[DATASET EXTRACT — start]

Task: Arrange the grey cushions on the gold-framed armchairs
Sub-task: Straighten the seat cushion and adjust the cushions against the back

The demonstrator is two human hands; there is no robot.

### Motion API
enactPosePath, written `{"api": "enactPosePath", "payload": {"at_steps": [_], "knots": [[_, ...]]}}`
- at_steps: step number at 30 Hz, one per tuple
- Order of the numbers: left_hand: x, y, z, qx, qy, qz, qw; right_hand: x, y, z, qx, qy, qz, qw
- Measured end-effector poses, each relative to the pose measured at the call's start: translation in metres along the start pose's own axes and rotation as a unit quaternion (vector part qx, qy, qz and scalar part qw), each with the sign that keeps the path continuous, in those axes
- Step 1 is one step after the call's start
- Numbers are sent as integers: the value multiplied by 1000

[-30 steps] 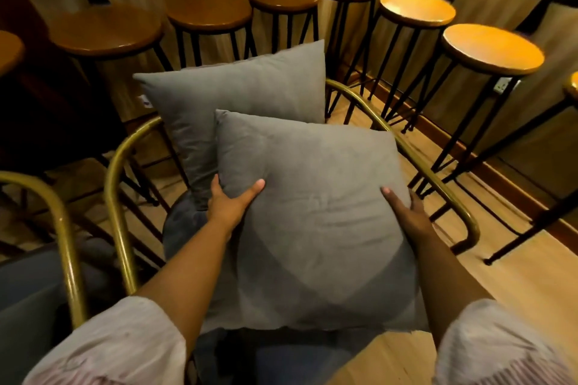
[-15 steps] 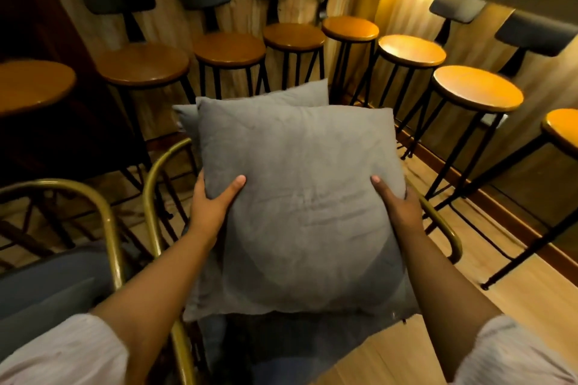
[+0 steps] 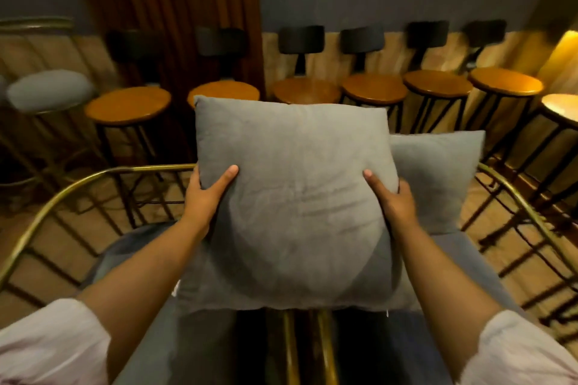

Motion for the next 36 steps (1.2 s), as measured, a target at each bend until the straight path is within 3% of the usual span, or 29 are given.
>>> {"api": "enactPosePath", "payload": {"at_steps": [6, 13, 20, 29, 36], "knots": [[-165, 2, 32, 20, -66, 49, 996, 166, 10, -41, -20, 99, 19, 995], [-297, 13, 106, 28, -11, 189, 981, 315, 7, -57, -46, 157, 12, 986], [-314, 31, 190, 102, 19, 241, 965, 377, 3, -22, -89, 169, -61, 980], [-315, 119, 258, 92, 36, 223, 970, 420, -77, 1, -72, 142, -103, 982], [-328, 222, 265, -32, -3, 217, 976, 452, -160, 11, -59, 167, -147, 973]]}}
Point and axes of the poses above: each hand's wrist, its own z-axis towards the middle knuckle, its own x-axis out of the palm, y = z × x, the point moved 3 cm from there along z, towards the middle knuckle, and after that the axes turned 1 degree about -x, right-handed, at the moved point
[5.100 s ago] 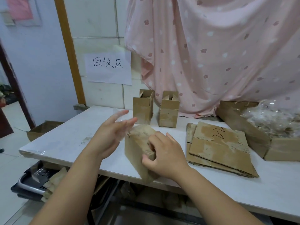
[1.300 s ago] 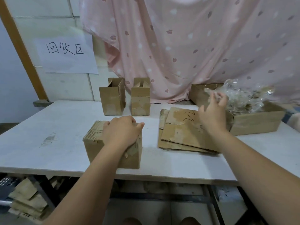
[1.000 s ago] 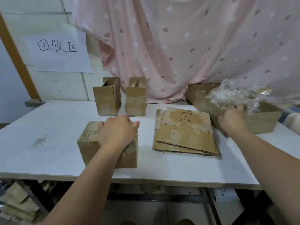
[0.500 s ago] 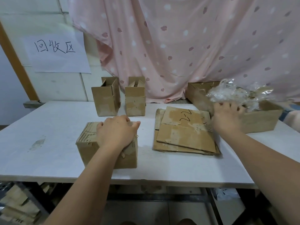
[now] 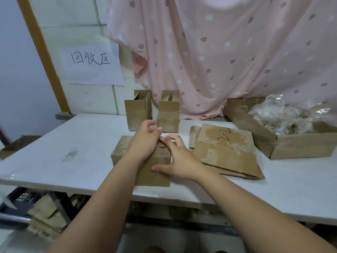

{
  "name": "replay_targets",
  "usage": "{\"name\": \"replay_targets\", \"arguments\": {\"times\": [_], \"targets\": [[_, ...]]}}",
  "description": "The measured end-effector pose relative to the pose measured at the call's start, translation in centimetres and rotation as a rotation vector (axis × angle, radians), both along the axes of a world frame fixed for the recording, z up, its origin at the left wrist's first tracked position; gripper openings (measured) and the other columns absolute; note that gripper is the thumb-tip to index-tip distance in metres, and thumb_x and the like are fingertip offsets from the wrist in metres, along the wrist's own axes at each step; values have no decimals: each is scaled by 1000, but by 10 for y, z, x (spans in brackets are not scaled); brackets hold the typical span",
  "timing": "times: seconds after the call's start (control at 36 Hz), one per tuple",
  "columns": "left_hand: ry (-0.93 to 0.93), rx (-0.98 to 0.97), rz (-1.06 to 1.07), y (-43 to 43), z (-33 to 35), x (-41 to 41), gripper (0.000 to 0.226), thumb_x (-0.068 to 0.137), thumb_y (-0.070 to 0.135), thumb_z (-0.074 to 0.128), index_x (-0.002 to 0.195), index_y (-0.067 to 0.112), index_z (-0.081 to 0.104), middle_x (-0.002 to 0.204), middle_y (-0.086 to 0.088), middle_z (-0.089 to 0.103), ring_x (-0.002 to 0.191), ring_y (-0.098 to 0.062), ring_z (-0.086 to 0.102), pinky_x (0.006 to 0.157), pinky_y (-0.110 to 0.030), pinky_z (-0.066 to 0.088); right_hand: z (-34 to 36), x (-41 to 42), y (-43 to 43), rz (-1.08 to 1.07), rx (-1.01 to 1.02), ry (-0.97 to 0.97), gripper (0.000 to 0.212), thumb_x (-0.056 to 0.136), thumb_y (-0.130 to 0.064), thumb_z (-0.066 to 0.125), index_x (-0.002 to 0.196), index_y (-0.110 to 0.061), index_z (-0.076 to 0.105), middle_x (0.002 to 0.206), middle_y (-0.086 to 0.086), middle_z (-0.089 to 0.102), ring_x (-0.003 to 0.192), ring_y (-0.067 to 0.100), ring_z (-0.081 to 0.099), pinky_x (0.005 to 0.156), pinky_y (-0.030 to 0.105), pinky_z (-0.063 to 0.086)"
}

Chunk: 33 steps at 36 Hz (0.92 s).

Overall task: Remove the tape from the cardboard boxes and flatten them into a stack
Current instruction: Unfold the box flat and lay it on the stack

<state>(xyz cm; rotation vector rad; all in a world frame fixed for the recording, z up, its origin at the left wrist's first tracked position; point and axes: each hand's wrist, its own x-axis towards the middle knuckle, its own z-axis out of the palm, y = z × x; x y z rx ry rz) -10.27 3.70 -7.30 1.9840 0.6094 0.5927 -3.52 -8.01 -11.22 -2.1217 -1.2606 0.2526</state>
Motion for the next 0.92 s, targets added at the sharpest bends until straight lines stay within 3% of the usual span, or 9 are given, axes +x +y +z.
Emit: {"name": "replay_targets", "arguments": {"times": [0.17, 0.28, 0.36, 0.44, 0.53, 0.61, 0.69, 0.78, 0.92], "targets": [[47, 817, 33, -19, -28, -35, 28, 94, 40, 46, 118, 28, 55, 113, 10, 56, 104, -11, 48, 81, -26, 38, -10, 3, 3, 4, 213, 174, 98, 63, -36, 82, 137, -42, 17, 142, -11, 25, 119, 13, 46, 102, 36, 44], [38, 862, 150, -1, -38, -48, 35, 90, 47, 46, 103, 20, 65, 105, 4, 59, 97, -17, 52, 75, -27, 38, -16, -2, 3, -65, 269, 154, 94, 56, -50, 83, 122, -41, 18, 134, -9, 32, 115, 10, 47, 97, 32, 45], [80, 936, 133, 9, -37, -55, 57, 86, 58, 27, 100, 21, 69, 98, 4, 64, 89, -21, 59, 75, -33, 44, -22, -6, 1, -113, 299, 88, 83, 60, -45, 85, 112, -34, 21, 130, -7, 33, 115, 11, 45, 93, 28, 43], [309, 983, 100, 14, -29, -61, 79, 81, 68, 9, 125, 24, 58, 126, 4, 59, 115, -20, 51, 95, -35, 38, -22, -9, -2, -139, 316, 27, 73, 58, -48, 85, 102, -29, 31, 113, -7, 43, 100, 11, 47, 81, 22, 43], [401, 931, 60, 22, -26, -63, 78, 85, 72, 22, 145, 24, 32, 151, 3, 33, 135, -18, 32, 108, -35, 27, -18, -11, -6, -112, 303, 16, 72, 58, -48, 85, 108, -33, 37, 116, -11, 40, 105, 7, 45, 89, 20, 41], [306, 761, -41, 26, -19, -68, 68, 84, 61, 48, 141, 26, 38, 138, 6, 43, 127, -14, 34, 103, -29, 29, -9, -14, -8, -64, 216, 9, 82, 61, -49, 83, 129, -38, 40, 130, -13, 28, 114, 5, 40, 99, 22, 37], [159, 645, -75, 27, -13, -73, 51, 79, 46, 68, 122, 25, 51, 115, 11, 43, 112, -8, 30, 89, -22, 30, 6, -15, -11, -18, 39, -57, 88, 65, -53, 79, 137, -49, 29, 136, -14, 16, 107, 7, 41, 92, 21, 36], [-8, 783, -43, 25, -12, -77, 33, 77, 32, 74, 100, 20, 53, 103, 10, 41, 100, -8, 29, 76, -22, 30, 23, -13, -14, 43, -117, -105, 90, 65, -61, 75, 137, -59, 21, 138, -12, 13, 109, 12, 43, 92, 24, 39], [-241, 1059, -35, 20, -23, -79, 24, 79, 29, 68, 82, 21, 46, 80, 3, 55, 79, -15, 37, 65, -24, 34, 34, -17, -12, -1, -339, -301, 78, 74, -57, 69, 140, -42, 32, 141, 4, 11, 103, 27, 55, 92, 33, 46]]}}
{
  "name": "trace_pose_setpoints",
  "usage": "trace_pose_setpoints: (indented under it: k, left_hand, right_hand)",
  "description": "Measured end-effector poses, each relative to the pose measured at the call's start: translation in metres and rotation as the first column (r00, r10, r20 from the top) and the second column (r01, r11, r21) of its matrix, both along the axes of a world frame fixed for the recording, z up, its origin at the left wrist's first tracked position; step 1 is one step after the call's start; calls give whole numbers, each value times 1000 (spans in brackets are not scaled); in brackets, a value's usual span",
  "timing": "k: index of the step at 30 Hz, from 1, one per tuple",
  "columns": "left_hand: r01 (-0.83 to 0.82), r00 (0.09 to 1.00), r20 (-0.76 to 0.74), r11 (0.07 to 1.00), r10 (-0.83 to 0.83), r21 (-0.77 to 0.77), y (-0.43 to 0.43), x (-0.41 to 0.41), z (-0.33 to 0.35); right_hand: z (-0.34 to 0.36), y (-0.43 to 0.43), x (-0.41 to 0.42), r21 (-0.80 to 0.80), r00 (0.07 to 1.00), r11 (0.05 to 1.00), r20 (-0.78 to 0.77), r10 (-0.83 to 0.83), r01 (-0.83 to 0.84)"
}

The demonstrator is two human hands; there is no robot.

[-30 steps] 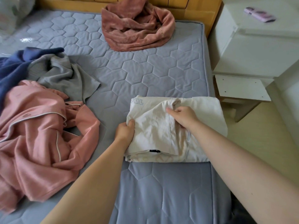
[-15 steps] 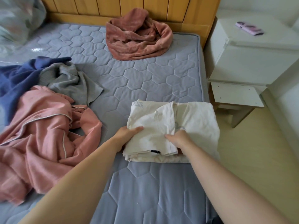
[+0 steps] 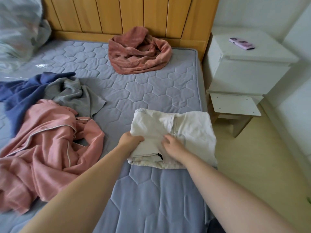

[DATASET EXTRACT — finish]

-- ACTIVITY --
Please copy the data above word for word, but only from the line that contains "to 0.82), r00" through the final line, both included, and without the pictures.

-- WORKED SOLUTION --
  "columns": "left_hand: r01 (-0.83 to 0.82), r00 (0.09 to 1.00), r20 (-0.76 to 0.74), r11 (0.07 to 1.00), r10 (-0.83 to 0.83), r21 (-0.77 to 0.77), y (-0.43 to 0.43), x (-0.41 to 0.41), z (-0.33 to 0.35); right_hand: z (-0.34 to 0.36), y (-0.43 to 0.43), x (-0.41 to 0.42), r21 (-0.80 to 0.80), r00 (0.07 to 1.00), r11 (0.05 to 1.00), r20 (-0.78 to 0.77), r10 (-0.83 to 0.83), r01 (-0.83 to 0.84)"
}

The demonstrator is two human hands; there is no robot.

[-30 steps] 
[-15 steps] 
[+0 steps] 

This is the complete answer.